# What Music Are You Currently Listening To?



## Dynamic™ (Jun 28, 2006)

I got this from the Bulls forum, easy posting and keeps board active. All you have to do is write the song name and artist.
*Linkin Park * - Don't Stay.


----------



## Futurama_Fanatic (Jul 21, 2005)

Souls of Mischief-'93 til infinity

dont know why but i have been listening to this song nonstop for a year


----------



## BootyKing (Apr 7, 2005)

Bodyrox - Yeah Yeah (d ramirez remix) :banana: Dance Dance Dance


----------



## nffl (Jun 25, 2006)

ClippersRuleLA said:


> Souls of Mischief-'93 til infinity
> 
> dont know why but i have been listening to this song nonstop for a year


No joke, I was listening to the exact same song.


----------



## Saint Baller (May 3, 2006)

I love my chick - Busta


----------



## Dynamic™ (Jun 28, 2006)

*UnderOath* - Writing on Walls.


----------



## Dissonance (Jul 21, 2004)

*Tool - 10,000 Days (wings prt 2)*


----------



## qross1fan (Dec 28, 2004)

*Immortal Technique* - Twin Towers


----------



## Dynamic™ (Jun 28, 2006)

*System of a Down * - The Prison Song.


----------



## Dissonance (Jul 21, 2004)

Dynamic™ said:


> *System of a Down * - The Prison Song.



Theyre trying to build a prison
Theyre trying to build a prison
Theyre trying to build a prison


:biggrin:


----------



## ShuHanGuanYu (Feb 3, 2005)

Dissonance19 said:


> Theyre trying to build a prison
> Theyre trying to build a prison
> Theyre trying to build a prison
> 
> ...


For you and me to live in
Another prison system
Another prison system
Another prison system 

:rock:


----------



## Dynamic™ (Jun 28, 2006)

All research and successful drug policy show
That treatment should be increased
And law enforcement decreased
While abolishing mandatory minimun sentences
All research and successful drug policy show
That treatment should be increased
And law enforcement decreased
While abolishing mandatory minimun sentences
*Utilising drugs to pay for secret wars around the world
Drugs are now your global policy now you police the globe*


----------



## Dissonance (Jul 21, 2004)

Dynamic™ said:


> All research and successful drug policy show
> That treatment should be increased
> And law enforcement decreased
> While abolishing mandatory minimun sentences
> ...



I almost put those 2 lines you have bold, just couldnt remember them exactly haha.

oh, and put me in your Nash club


----------



## Dynamic™ (Jun 28, 2006)

Will do, 
*System of a Down* - Aerials.


----------



## ShuHanGuanYu (Feb 3, 2005)

Haha, gotta love the rampant paranoia and conspiratorial lyrics, though 90% of what they say is BS in my book. :biggrin:

Listening to E Nomine.
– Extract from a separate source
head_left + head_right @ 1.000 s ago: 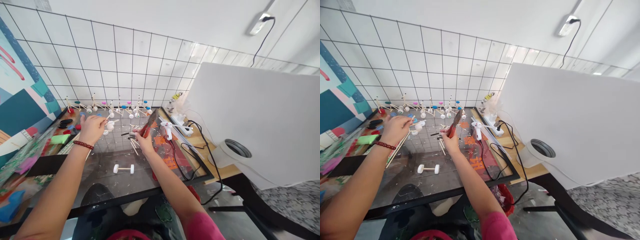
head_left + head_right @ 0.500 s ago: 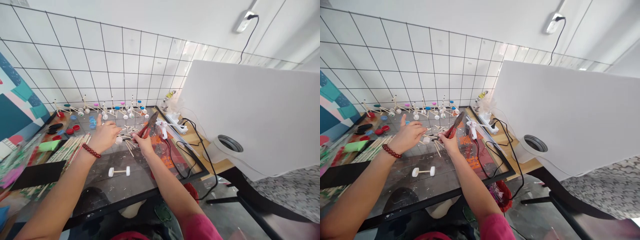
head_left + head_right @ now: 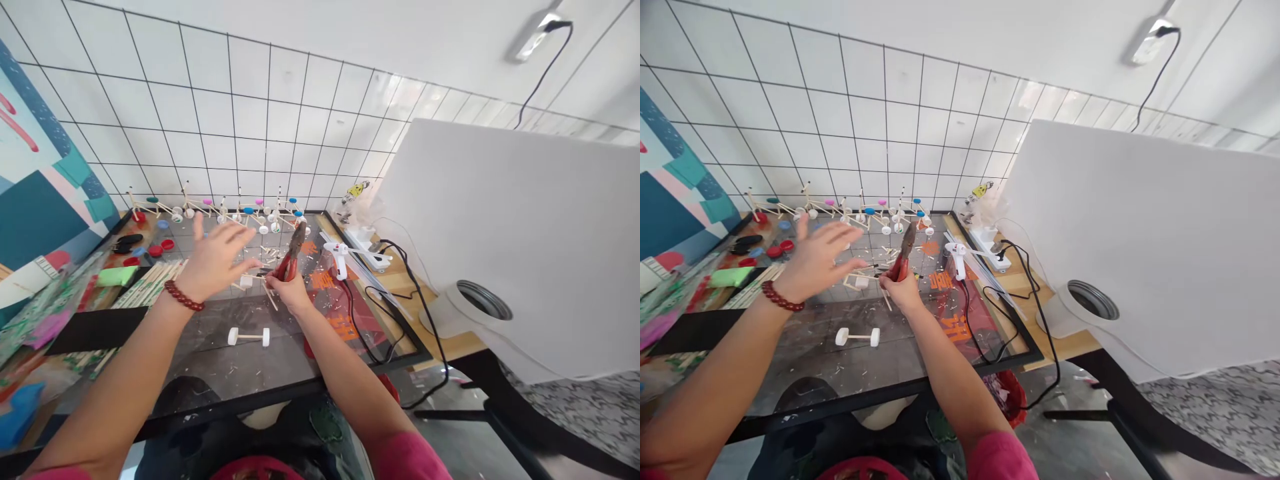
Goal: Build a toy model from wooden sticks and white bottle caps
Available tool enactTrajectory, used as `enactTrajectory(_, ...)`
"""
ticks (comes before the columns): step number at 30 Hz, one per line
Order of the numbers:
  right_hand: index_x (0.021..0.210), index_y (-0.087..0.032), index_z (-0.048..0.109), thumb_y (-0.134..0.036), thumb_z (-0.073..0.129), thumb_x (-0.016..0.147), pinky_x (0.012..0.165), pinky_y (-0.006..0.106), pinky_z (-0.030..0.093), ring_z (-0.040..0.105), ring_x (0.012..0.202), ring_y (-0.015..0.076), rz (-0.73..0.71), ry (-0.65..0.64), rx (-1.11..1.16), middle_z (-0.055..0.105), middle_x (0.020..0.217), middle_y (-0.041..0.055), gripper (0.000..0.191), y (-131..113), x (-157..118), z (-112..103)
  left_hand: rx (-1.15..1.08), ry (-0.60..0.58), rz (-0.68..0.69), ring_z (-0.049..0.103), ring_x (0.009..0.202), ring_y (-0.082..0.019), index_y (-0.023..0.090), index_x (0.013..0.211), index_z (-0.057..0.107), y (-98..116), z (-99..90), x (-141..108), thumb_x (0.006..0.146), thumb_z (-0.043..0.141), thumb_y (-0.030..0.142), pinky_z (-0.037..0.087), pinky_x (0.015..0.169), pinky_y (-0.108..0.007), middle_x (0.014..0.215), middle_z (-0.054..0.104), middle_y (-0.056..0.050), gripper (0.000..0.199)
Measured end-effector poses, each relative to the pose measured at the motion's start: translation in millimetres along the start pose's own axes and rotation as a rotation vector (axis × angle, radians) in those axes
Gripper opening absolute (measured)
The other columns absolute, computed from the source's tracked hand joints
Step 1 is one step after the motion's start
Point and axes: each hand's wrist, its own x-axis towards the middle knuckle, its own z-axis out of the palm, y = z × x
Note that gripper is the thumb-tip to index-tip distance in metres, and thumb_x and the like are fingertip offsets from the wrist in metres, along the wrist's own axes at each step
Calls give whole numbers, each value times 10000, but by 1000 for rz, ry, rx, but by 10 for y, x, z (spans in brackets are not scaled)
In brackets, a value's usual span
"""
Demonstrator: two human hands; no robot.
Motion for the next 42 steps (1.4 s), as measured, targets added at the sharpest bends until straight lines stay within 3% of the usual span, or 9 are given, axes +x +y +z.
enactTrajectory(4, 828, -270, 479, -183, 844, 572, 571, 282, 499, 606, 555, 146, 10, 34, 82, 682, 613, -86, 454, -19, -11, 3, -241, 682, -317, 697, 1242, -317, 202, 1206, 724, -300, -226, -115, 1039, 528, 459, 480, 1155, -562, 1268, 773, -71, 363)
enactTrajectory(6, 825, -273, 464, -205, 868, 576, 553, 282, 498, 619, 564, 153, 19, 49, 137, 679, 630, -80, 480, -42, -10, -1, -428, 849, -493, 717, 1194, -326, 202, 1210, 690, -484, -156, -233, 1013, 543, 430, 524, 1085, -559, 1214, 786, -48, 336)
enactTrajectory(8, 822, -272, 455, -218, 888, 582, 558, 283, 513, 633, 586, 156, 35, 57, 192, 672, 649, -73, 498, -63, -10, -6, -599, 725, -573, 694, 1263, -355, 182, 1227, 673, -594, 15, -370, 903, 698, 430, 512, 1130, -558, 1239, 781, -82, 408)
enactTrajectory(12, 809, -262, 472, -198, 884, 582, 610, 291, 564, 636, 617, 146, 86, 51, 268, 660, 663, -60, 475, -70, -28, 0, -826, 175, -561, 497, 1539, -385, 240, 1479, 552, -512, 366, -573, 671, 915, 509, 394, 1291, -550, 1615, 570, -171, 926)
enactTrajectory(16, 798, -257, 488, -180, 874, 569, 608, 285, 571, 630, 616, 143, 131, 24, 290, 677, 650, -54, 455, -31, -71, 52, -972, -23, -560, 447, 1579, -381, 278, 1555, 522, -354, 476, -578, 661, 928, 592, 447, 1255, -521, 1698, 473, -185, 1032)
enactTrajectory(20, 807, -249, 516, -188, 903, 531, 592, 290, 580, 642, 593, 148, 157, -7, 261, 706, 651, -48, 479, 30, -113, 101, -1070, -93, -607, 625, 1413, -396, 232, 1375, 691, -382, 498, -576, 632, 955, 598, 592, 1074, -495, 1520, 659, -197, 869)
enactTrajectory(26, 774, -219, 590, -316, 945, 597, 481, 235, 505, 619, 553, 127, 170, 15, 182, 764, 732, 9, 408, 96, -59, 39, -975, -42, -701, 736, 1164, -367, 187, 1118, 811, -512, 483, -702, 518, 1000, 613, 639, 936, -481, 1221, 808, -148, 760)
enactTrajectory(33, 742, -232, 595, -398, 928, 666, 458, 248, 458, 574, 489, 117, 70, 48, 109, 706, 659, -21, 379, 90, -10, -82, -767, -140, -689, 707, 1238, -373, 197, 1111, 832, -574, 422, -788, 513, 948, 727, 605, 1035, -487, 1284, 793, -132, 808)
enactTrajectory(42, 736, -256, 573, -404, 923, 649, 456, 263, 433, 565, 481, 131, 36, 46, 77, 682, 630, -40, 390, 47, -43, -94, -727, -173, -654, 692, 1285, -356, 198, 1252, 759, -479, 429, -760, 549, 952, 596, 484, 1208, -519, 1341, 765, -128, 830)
Most have never heard of them.


----------



## Dynamic™ (Jun 28, 2006)

Haha, yeah.
*System of a Down* - The Highway Song.


----------



## Dynamic™ (Jun 28, 2006)

*Slipknot* - Duality.


----------



## ShuHanGuanYu (Feb 3, 2005)

Killah Priest - Information


----------



## Ezmo (May 11, 2003)

Rammstein - Mutter


----------



## qross1fan (Dec 28, 2004)

*Immortal Technique* - Dance With The Devil


----------



## Dynamic™ (Jun 28, 2006)

*Weezer* - Buddy Holly.


----------



## Dissonance (Jul 21, 2004)

Silence - Computer Noise


----------



## ShuHanGuanYu (Feb 3, 2005)

Ezmo said:


> Rammstein - Mutter


Ever heard E Nomine?


----------



## Dissonance (Jul 21, 2004)

Ezmo said:


> Rammstein - Mutter



My favorite song from them is Mein Teil. Love that song. But the story behind it is sick...


----------



## shoop da whoop (Jul 6, 2006)

<b>Thrice</b> - All that's left


----------



## Saint Baller (May 3, 2006)

qross1fan said:


> *Immortal Technique* - Dance With The Devil


 Same


----------



## Shady* (Jul 3, 2005)

Avant - Lie about us


----------



## Dissonance (Jul 21, 2004)

Dissonance19 said:


> Silence - Computer Noise



Hm, I wonder if anyone realized that I didn't have a song on when I said this. So, there was silence, except computer noise.


----------



## Saint Baller (May 3, 2006)

Say Goodbye - Chris Brown


----------



## qross1fan (Dec 28, 2004)

'No Respect' - Jagged Edge


----------



## Tiz (May 9, 2005)

*Archie Bronson Outfit* - Cherry Lips


----------



## Saint Baller (May 3, 2006)

Lie about us - Avant


----------



## qross1fan (Dec 28, 2004)

Saint Baller said:


> Lie about us - Avant


Good song, Avant's new cd is damn good

*Outkast* - So Fresh, So Clean


----------



## Tiz (May 9, 2005)

*Wilco - * Hell is Chrome


----------



## Seuss (Aug 19, 2005)

Dead Or Alive - Brand New Lover


----------



## qross1fan (Dec 28, 2004)

*Westside Connection* - So Many Rappers In Love


----------



## Seuss (Aug 19, 2005)

The Beatles - Hey Jude


----------



## Ezmo (May 11, 2003)

ShuHanGuanYu said:


> Ever heard E Nomine?


 no, i haven't. is that an artist? similar style?


----------



## Ezmo (May 11, 2003)

Dissonance19 said:


> My favorite song from them is Mein Teil. Love that song. But the story behind it is sick...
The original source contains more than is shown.